Retype, word for word, every line of the records below starting at the one that contains "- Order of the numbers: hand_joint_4" and ending at the one that contains "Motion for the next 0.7"; include both of those lines and nothing more.

-.-.-

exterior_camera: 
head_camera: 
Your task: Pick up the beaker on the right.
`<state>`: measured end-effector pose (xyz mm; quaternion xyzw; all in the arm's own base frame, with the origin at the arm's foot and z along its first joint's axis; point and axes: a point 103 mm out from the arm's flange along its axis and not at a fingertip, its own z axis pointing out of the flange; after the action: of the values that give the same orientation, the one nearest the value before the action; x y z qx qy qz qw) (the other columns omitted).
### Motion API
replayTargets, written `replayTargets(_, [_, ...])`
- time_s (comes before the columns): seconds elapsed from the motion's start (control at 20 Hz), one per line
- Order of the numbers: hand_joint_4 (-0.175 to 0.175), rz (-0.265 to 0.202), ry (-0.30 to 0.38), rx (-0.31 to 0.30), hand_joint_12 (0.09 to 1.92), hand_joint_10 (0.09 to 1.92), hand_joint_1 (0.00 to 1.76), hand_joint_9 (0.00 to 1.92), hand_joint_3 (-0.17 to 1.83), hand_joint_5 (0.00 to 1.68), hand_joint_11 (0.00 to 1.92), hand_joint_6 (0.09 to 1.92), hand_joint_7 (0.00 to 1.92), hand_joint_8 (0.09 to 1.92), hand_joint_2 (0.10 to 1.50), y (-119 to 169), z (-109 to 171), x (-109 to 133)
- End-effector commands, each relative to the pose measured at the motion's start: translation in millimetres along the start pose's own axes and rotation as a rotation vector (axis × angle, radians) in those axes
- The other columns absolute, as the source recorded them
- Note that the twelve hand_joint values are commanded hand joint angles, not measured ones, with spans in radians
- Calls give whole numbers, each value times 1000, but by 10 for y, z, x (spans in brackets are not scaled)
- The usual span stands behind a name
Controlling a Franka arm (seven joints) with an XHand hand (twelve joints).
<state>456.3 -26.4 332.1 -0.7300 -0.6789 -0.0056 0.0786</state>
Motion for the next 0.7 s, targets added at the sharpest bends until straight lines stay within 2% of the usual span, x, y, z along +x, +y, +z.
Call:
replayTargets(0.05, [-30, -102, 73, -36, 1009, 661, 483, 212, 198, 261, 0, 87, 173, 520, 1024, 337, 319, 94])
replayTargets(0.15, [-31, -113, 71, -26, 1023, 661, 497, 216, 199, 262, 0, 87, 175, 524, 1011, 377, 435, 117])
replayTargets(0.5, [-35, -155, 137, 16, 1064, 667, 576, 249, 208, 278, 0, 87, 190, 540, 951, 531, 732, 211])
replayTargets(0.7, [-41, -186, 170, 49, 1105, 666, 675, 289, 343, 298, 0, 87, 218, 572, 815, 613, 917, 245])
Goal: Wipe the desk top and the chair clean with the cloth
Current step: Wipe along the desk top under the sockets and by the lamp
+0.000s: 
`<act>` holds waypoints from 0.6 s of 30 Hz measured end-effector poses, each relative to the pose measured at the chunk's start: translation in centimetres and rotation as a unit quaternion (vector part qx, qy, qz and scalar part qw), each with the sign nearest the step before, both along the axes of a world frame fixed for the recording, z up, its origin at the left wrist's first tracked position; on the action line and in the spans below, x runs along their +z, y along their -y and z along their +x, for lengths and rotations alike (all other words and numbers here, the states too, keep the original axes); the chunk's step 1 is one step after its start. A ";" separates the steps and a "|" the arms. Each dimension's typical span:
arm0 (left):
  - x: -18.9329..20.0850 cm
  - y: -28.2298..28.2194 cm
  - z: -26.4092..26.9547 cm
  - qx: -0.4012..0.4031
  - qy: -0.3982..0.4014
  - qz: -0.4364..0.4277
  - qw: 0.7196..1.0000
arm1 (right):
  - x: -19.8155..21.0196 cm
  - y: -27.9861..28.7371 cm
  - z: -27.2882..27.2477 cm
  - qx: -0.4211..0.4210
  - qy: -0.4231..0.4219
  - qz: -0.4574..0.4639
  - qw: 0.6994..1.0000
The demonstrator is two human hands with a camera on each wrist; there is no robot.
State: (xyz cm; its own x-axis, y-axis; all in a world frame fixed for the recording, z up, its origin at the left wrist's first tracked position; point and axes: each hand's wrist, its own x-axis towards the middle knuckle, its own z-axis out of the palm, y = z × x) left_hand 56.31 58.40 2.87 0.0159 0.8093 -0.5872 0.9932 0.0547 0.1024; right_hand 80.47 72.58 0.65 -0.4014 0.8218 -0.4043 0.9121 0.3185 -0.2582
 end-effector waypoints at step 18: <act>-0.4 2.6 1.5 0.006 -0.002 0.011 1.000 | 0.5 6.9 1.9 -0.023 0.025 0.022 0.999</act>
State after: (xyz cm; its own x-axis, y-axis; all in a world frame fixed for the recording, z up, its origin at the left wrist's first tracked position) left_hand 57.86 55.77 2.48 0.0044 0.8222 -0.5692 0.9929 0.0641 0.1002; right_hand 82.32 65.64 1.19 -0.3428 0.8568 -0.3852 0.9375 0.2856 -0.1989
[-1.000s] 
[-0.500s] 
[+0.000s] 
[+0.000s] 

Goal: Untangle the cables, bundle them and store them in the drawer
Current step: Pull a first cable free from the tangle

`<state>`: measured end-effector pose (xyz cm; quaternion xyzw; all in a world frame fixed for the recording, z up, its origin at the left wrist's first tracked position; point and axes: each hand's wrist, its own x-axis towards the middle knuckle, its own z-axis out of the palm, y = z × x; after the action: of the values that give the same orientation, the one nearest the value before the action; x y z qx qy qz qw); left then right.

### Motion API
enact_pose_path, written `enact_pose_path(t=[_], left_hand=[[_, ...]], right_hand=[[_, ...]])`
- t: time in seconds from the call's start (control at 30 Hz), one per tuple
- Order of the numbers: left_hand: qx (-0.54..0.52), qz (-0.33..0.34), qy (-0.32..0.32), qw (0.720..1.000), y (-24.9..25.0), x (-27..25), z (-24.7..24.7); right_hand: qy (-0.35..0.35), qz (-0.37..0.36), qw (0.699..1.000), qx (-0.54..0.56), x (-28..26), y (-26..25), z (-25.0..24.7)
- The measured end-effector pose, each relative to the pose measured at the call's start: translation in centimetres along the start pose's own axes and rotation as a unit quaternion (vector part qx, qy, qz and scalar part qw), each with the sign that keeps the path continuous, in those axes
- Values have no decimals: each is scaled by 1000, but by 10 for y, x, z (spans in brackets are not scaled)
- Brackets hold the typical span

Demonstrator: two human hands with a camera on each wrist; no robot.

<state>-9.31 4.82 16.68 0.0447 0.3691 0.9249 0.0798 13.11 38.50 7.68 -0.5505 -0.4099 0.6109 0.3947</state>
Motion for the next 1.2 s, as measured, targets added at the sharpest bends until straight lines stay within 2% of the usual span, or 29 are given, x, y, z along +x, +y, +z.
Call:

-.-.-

- [Answer space]
- Order of the numbers: hand_joint_4 (-0.175 to 0.175), rz (-0.265 to 0.202), ry (-0.30 to 0.38), rx (-0.31 to 0.30), hand_joint_12 (0.09 to 1.92), hand_joint_10 (0.09 to 1.92), hand_joint_1 (0.00 to 1.76), hand_joint_9 (0.00 to 1.92), hand_joint_3 (-0.17 to 1.83), hand_joint_5 (0.00 to 1.68), hand_joint_11 (0.00 to 1.92), hand_joint_6 (0.09 to 1.92), hand_joint_7 (0.00 to 1.92), hand_joint_8 (0.09 to 1.92), hand_joint_2 (0.10 to 1.50), y (-119 to 169), z (-109 to 171), x (-109 to 133)
- End-effector commands, each relative to the pose measured at the motion's start: translation in millimetres along the start pose's own axes and rotation as a rotation vector (axis × angle, radians) in those axes
- The other columns absolute, as the source recorded them
- Note that the twelve hand_joint values are commanded hand joint angles, not measured ones, with spans in radians
- Calls give whole numbers, each value times 1000, but by 10 for y, z, x (spans in brackets are not scaled)
- The usual span stands behind a name
Controlling a Franka arm (seven joints) with an XHand hand (twelve joints).
<state>456.3 -26.4 332.1 -0.7300 -0.6789 -0.0056 0.0786</state>
Motion for the next 0.7 s, targets added at the sharpest bends until straight lines stay within 2% of the usual span, x, y, z along +x, +y, +z.

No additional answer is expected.